I started life as an archaeologist. I spent most of my first role in a camp in South East Turkey with no internet, no phones and the occasional cow wandering into a tent. I loved the experience but I decided that academia was not for me and I retrained as a journalist. 

When did you know you wanted to build a career in marketing? 

My career has been about building businesses around content and stories. While I started as a magazine editor, I gradually discovered that the business side of the media industry interested me.  

I worked as a content director across 10 different media brands, then ultimately moved into managing a large-scale event, then running a research and consultancy subscription business. When an opportunity came up at Advertising Week to develop the business globally, I was excited because this role brought together the storytelling I love with scaling a global business. 

What’s one thing you love about London? 

I love the history and modernity of London. You can turn a corner and you’re in Oliver Twist. Turn another corner and you’re in 2025.

And one thing you would change? 

Nothing. I love the way people refuse to speak to you on the Tube. I love the diversity. You can walk almost everywhere and the transport is incredible compared to almost every other major city where I’ve worked. Never change, London.

What’s been your most memorable job interview? 

An old-school recruiter told me that the salary leap would “be too much for me and they weren’t sure I could handle it”. I was shocked; not only because I’m good at spending money but I had been recommended for the job. I felt sure nobody would have said the same comment to a man.

And any business faux pas?

I’ve made so many mistakes in my career. Printed the wrong cover on a magazine. Run an awards where we had so many people turn up that we had to order Domino’s pizza. But I see mistakes as ‘failing fast for success’ so I won’t worry too much. 

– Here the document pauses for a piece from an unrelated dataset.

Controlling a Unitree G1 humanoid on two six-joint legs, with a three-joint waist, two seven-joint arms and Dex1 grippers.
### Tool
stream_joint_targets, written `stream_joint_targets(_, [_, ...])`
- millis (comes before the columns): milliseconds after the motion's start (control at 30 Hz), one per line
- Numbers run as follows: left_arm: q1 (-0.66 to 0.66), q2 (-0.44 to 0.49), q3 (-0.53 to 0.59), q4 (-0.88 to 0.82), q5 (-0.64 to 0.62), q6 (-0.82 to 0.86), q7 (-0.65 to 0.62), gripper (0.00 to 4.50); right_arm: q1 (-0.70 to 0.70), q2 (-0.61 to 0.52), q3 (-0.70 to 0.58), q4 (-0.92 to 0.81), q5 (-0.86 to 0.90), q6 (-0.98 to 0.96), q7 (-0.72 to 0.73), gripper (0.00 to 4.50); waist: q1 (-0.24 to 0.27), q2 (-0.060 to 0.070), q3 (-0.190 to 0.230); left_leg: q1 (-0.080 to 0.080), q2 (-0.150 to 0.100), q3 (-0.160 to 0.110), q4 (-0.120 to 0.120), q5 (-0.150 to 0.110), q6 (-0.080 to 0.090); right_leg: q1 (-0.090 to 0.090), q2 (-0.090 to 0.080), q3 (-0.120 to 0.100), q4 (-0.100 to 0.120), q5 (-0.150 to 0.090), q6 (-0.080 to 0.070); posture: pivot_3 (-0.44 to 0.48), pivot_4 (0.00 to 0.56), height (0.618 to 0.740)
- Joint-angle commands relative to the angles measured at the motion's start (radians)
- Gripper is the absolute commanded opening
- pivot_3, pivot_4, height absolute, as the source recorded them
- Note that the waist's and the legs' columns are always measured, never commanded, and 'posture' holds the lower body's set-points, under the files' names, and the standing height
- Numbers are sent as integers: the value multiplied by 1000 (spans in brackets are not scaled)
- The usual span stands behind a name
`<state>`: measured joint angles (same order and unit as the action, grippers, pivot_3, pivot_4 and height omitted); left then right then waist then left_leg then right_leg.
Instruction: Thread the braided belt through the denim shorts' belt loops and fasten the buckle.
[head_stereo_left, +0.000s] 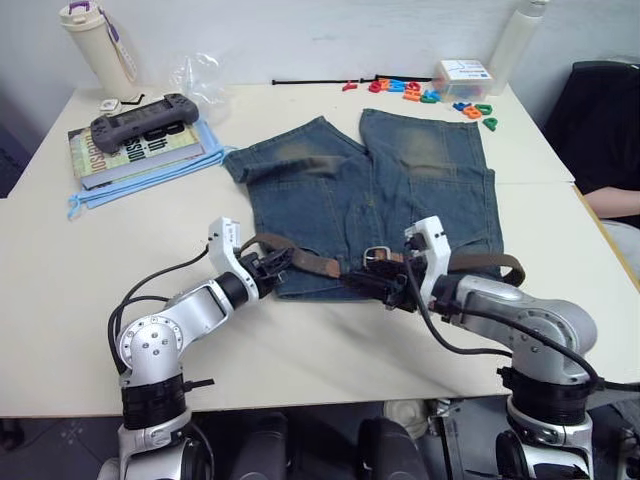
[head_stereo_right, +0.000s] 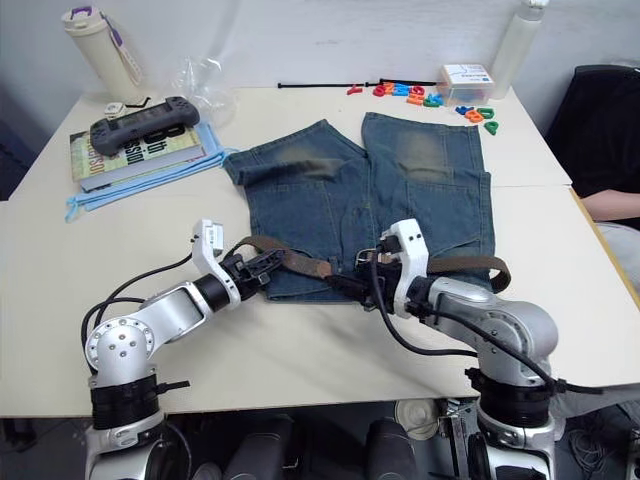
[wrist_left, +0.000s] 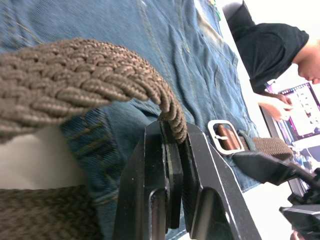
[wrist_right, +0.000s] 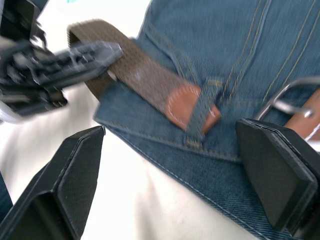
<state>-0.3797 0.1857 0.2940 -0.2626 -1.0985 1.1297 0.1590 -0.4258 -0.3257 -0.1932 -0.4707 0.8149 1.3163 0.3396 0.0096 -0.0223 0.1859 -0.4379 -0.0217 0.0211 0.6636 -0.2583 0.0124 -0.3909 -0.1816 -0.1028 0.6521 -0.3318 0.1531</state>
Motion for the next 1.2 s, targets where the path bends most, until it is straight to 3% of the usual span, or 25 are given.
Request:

What’s been your proudest moment?

Seeing ideas that were once fleeting thoughts in my head come to physical form. The Future is Female Awards is one example. Seeing this become more than an award and grow into a global community of women who are friends, hiring each other and working together has been incredible.

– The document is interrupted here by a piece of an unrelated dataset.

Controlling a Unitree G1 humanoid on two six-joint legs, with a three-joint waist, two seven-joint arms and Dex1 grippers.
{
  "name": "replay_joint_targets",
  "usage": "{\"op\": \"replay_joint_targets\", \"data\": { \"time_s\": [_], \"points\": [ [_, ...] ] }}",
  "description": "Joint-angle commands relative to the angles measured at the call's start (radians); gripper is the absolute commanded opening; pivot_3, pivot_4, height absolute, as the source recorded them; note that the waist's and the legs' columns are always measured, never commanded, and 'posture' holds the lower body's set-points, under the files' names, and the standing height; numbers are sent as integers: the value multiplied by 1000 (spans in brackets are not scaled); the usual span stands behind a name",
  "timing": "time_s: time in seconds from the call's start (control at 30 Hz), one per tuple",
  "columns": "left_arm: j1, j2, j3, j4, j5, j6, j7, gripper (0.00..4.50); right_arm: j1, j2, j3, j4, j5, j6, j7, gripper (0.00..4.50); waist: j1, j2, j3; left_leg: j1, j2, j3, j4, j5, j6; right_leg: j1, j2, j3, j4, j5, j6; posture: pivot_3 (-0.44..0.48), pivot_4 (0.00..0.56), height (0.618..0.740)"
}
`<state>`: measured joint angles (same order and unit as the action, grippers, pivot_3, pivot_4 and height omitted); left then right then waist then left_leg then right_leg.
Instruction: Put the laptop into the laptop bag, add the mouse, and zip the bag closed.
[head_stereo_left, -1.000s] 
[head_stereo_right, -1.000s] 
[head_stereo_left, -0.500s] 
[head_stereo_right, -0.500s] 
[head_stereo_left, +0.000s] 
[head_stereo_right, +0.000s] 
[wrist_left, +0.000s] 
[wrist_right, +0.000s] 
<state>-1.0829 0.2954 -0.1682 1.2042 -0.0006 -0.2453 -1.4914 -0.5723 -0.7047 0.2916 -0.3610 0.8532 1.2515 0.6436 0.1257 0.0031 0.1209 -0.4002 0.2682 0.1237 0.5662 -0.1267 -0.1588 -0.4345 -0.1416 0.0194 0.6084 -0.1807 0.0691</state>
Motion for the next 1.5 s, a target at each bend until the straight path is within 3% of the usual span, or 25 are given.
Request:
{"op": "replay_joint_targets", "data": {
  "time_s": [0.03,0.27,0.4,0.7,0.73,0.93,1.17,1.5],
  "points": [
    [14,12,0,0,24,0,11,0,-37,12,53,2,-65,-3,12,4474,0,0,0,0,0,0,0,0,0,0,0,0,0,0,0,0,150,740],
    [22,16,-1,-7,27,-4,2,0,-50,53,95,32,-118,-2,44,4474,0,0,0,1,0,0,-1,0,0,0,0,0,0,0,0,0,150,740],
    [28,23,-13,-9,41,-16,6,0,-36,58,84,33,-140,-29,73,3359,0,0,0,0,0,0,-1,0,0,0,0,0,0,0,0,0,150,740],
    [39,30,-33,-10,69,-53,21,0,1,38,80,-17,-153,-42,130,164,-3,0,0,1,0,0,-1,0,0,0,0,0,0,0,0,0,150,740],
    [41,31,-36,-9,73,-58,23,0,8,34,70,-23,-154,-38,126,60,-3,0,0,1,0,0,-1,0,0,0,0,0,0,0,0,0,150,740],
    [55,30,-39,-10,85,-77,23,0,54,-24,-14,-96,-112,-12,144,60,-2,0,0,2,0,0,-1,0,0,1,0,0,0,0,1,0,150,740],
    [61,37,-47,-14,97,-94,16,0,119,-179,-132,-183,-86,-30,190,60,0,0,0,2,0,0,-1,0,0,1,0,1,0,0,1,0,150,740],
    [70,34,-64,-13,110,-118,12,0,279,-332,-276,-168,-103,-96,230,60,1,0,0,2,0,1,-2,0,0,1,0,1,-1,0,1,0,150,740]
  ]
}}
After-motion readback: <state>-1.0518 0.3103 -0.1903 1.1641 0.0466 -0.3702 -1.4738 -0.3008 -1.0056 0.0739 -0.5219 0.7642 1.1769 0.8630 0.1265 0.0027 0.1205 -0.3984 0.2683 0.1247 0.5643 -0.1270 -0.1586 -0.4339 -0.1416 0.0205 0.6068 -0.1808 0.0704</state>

And who do you look up to?

Lilly Ledbetter – she persuaded President Obama to write the US Equal Pay Act into law. She fought pay discrimination for women as a working class woman who decided one person could make a difference and fought for years against the odds. I hope I can retain that fire, curiosity and sense of fairness in my own whole life.

What’s the best business advice you’ve ever been given?

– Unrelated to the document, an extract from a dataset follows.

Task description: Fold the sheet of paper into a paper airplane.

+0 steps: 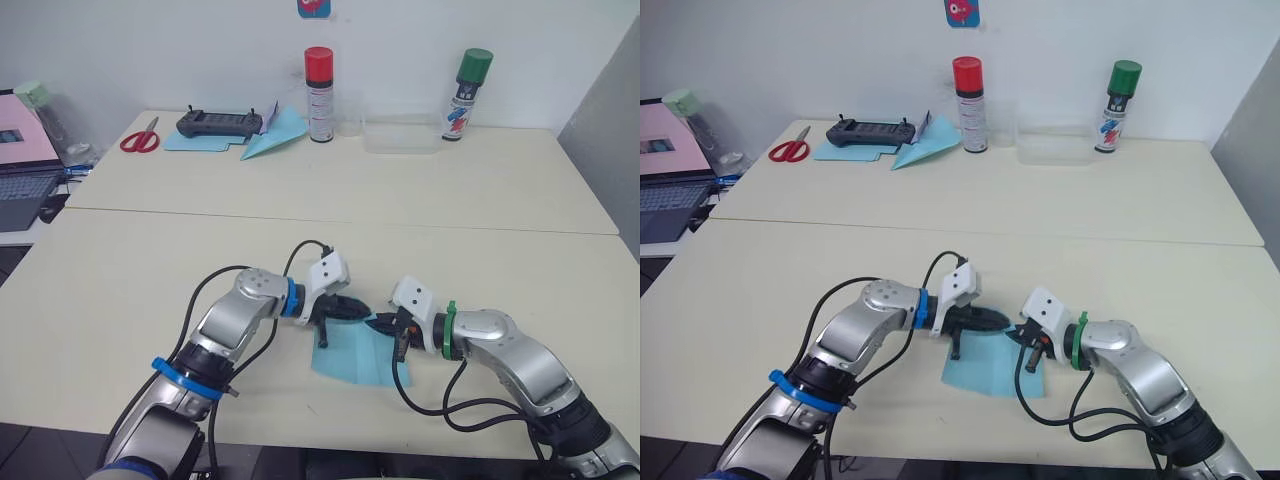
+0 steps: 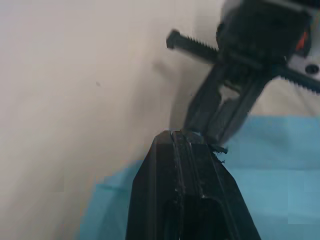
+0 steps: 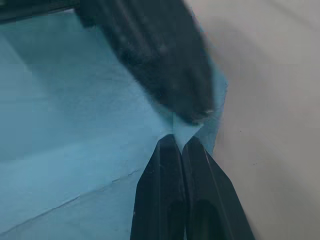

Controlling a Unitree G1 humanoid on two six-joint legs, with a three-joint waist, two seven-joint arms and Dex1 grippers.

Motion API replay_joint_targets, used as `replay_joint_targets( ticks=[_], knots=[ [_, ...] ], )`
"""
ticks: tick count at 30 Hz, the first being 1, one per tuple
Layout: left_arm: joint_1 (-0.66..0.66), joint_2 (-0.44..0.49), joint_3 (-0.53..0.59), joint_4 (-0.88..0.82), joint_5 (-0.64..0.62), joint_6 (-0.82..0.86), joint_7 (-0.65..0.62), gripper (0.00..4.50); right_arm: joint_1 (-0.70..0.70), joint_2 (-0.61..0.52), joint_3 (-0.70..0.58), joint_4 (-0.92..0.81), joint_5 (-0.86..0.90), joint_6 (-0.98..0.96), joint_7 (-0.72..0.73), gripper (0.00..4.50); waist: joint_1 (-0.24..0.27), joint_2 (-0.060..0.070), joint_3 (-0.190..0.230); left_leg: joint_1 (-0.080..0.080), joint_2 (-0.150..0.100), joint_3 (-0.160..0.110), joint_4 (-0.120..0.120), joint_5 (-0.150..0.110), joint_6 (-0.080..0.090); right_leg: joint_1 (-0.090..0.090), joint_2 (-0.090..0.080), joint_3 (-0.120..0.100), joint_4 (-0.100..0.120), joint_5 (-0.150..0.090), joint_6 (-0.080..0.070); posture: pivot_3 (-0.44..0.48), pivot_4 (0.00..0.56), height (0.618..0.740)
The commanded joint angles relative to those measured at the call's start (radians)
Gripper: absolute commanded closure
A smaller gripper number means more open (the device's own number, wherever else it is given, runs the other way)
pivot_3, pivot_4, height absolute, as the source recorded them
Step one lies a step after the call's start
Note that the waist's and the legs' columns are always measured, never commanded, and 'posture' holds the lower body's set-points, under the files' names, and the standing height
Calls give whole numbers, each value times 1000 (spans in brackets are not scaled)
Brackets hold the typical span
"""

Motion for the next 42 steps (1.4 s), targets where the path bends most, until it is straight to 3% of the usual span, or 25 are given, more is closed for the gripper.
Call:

Don’t worry about being good at everything, just be good at something. If you’re brilliant at something, people care and they dismiss everything else. 

And the worse?

Stick to your lane. That’s not the same advice as being good at something – that’s about reducing yourself. I’m here to use all the lanes.

Are you optimistic for the year ahead?

I get my energy from meeting people and learning new things. Therefore, I’m only ever excited about the future. 

We’re going for lunch, and you’re picking – where are we going?

Milk Beach Soho, The Barbary or Bubala. Or Toklas at our Advertising Week venue at 180 Studios.

And if we’re grabbing a drink after work?

If I’m working locally in North London then I love Floral Hall, which is an amazing cocktail bar. In Soho, Disrepute is fun.

Where’s home during the week?

North London because my whole life here is predicated around the ability to get to meetings in 25 minutes on the tube. But I am often travelling – our office is in New York and we also have events in Mexico City and Tokyo. 

And where might we find you at the weekend?

At Zero Gravity Pilates where I am constantly trying to develop abs of steel but am often simply talking too much to achieve that.

You’ve got a well-deserved two weeks off. Where are you going and who with?  

My favourite place on earth is South America. I’ll take my family because nobody else is going to put up with me for two whole weeks.